Here is an example how to visualize vmstat's output using gnuplot.

vmstat 1 10 | grep -v r > vmstat.txt
gnuplot -p -e "plot 'vmstat.txt' using 13 title 'CPU user load' with lines, 'vmstat.txt' using 14 title 'CPU system load' with lines, \
'vmstat.txt' using 15 title 'CPU idle time' with lines, 'vmstat.txt' using 16 title 'CPU IO wait time' with lines"

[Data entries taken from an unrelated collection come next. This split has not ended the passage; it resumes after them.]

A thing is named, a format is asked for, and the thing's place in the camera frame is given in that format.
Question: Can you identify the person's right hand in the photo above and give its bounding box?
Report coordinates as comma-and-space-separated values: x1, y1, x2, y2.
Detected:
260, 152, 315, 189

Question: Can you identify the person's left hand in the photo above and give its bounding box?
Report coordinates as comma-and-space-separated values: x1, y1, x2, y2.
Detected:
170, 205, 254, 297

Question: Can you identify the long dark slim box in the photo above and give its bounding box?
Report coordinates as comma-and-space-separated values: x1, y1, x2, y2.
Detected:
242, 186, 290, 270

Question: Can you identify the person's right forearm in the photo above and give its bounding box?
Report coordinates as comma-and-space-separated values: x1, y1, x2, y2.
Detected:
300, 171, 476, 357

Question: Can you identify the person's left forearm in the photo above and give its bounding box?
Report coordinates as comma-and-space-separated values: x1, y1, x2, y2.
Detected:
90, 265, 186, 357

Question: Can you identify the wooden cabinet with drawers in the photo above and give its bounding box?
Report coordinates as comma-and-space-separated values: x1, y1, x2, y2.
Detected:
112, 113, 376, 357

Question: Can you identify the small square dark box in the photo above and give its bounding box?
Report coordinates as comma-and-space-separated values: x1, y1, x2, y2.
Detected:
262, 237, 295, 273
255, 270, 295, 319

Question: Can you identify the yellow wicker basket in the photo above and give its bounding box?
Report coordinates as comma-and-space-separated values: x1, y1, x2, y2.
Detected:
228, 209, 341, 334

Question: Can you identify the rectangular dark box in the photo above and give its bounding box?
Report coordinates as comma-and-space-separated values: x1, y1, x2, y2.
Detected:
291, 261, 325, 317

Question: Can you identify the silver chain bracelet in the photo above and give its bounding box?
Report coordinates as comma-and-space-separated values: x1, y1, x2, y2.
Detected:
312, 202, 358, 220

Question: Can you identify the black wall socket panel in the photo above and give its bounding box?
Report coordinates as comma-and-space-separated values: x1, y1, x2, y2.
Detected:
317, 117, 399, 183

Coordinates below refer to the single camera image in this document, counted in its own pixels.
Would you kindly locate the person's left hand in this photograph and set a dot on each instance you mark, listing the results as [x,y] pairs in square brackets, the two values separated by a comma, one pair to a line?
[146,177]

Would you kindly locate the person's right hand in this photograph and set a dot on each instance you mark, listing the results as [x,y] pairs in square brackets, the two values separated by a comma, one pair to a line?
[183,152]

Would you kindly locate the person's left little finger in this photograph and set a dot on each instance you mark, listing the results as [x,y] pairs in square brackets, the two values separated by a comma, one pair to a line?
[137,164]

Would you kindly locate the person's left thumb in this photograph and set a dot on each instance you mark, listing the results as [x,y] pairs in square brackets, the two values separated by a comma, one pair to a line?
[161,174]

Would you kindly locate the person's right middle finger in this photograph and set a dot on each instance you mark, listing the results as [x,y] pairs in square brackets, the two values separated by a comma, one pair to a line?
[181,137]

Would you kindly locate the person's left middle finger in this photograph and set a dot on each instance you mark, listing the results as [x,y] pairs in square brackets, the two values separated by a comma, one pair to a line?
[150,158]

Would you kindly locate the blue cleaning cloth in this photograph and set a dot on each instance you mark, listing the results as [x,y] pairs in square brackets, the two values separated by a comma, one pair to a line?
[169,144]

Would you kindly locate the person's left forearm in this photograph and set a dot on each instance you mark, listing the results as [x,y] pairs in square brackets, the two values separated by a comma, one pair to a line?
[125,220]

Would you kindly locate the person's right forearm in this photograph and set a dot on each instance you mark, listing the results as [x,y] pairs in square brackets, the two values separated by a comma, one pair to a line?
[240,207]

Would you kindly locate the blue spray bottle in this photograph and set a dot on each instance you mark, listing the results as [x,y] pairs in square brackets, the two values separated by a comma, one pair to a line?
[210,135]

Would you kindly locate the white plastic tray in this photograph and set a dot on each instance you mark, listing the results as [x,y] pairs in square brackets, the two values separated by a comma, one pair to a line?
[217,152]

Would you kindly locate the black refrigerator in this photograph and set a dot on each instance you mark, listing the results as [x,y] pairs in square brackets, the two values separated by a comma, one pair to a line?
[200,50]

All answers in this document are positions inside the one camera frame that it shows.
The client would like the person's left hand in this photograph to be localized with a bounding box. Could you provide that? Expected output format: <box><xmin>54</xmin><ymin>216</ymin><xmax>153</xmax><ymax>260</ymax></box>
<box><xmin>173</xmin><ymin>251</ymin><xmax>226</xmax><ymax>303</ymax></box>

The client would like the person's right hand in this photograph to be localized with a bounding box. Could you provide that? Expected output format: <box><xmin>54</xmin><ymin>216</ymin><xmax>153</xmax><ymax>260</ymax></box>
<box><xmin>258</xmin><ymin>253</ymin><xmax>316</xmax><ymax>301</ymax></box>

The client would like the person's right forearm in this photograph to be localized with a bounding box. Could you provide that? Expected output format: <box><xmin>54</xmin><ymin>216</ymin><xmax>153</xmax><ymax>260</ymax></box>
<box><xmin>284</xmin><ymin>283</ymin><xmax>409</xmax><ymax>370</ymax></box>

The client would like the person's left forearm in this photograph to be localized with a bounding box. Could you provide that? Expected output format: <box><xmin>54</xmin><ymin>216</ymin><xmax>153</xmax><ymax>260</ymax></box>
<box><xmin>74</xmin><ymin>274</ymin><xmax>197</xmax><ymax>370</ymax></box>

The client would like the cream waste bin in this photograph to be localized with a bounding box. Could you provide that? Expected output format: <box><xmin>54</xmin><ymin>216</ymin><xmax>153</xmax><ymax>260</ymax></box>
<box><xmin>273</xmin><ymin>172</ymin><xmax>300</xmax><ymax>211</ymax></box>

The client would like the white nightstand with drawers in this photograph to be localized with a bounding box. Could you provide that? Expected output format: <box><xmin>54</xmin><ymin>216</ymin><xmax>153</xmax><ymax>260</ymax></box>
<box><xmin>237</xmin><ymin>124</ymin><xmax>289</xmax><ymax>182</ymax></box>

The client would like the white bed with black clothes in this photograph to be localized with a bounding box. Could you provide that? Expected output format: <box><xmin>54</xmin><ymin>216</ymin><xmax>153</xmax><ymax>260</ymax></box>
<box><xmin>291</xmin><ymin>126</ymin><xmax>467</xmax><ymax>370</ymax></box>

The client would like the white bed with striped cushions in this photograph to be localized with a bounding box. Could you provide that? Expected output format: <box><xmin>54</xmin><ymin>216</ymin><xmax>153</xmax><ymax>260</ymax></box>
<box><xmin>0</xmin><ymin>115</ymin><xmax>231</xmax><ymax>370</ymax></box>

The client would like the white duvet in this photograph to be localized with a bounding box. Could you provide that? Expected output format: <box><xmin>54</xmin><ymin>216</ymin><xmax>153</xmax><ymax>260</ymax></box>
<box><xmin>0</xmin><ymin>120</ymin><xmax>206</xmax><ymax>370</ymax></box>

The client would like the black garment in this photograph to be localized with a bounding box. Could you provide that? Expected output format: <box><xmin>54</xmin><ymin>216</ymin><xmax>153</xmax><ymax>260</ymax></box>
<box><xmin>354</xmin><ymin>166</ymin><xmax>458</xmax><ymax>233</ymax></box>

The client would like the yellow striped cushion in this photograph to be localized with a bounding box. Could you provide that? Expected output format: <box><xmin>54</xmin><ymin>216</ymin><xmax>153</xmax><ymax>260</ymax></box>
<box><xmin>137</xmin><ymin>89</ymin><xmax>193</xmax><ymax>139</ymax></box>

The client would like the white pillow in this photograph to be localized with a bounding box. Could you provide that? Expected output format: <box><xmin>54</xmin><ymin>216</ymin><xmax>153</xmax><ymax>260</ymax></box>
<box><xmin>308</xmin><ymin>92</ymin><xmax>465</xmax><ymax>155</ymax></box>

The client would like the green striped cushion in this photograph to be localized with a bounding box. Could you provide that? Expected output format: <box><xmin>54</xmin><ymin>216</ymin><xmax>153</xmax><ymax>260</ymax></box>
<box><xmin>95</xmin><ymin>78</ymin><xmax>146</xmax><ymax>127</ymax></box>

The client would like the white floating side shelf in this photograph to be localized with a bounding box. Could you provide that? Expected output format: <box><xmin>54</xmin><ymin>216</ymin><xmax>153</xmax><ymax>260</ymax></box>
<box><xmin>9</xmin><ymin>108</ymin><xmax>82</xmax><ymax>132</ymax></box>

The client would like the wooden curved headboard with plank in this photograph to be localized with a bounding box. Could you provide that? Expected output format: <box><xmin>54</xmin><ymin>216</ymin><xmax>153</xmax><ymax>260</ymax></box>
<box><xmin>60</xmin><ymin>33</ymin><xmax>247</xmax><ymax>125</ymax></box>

The result will look like this:

Snapshot-gnuplot.png

xy diagrams

lines

Maybe you do not have data for every x value. Let's say you want to plot your weight and have measured your weight on monday, tuesday and friday, but not on wednesday and thursday. In this case you must tell gnuplot as well the X as the Y coordinate of every measurement. You want a graph like this:

Snapshot-gnuplot-weight.png

The above has been taken with the command

gnuplot -p -e "plot 'weight' using 1:2 with linespoints"

and the data in the file weight:

1 90
2 93
4 95
7 94
8 93
10 94

bars

Or maybe you get data from your serial port showing voltage levels for transmitting characters as to be seen on wikipedia. In this case you want a chart with bars like this:

Snapshot-gnuplot-bars-wxt.png

It has been drawn with the command

 gnuplot -p -e "set terminal wxt size 400,200; set yrange[-0.5:1.5]; set style fill solid; plot 'csv.csv' using 1:2 with boxes"

on the data in csv.csv (time vs bit level):

2.919770956 1
2.9377708435 0
2.9438738823 1
3.0778059959 0
3.0837988854 1
3.0907878876 0
[...]

Output to a file

To save your output as a .png file, add the commands below in bold:

gnuplot -p -e "plot 'datasource.txt' using 4  with lines;set output 'test.png';set terminal png;replot"

This is both street smart and inletligent.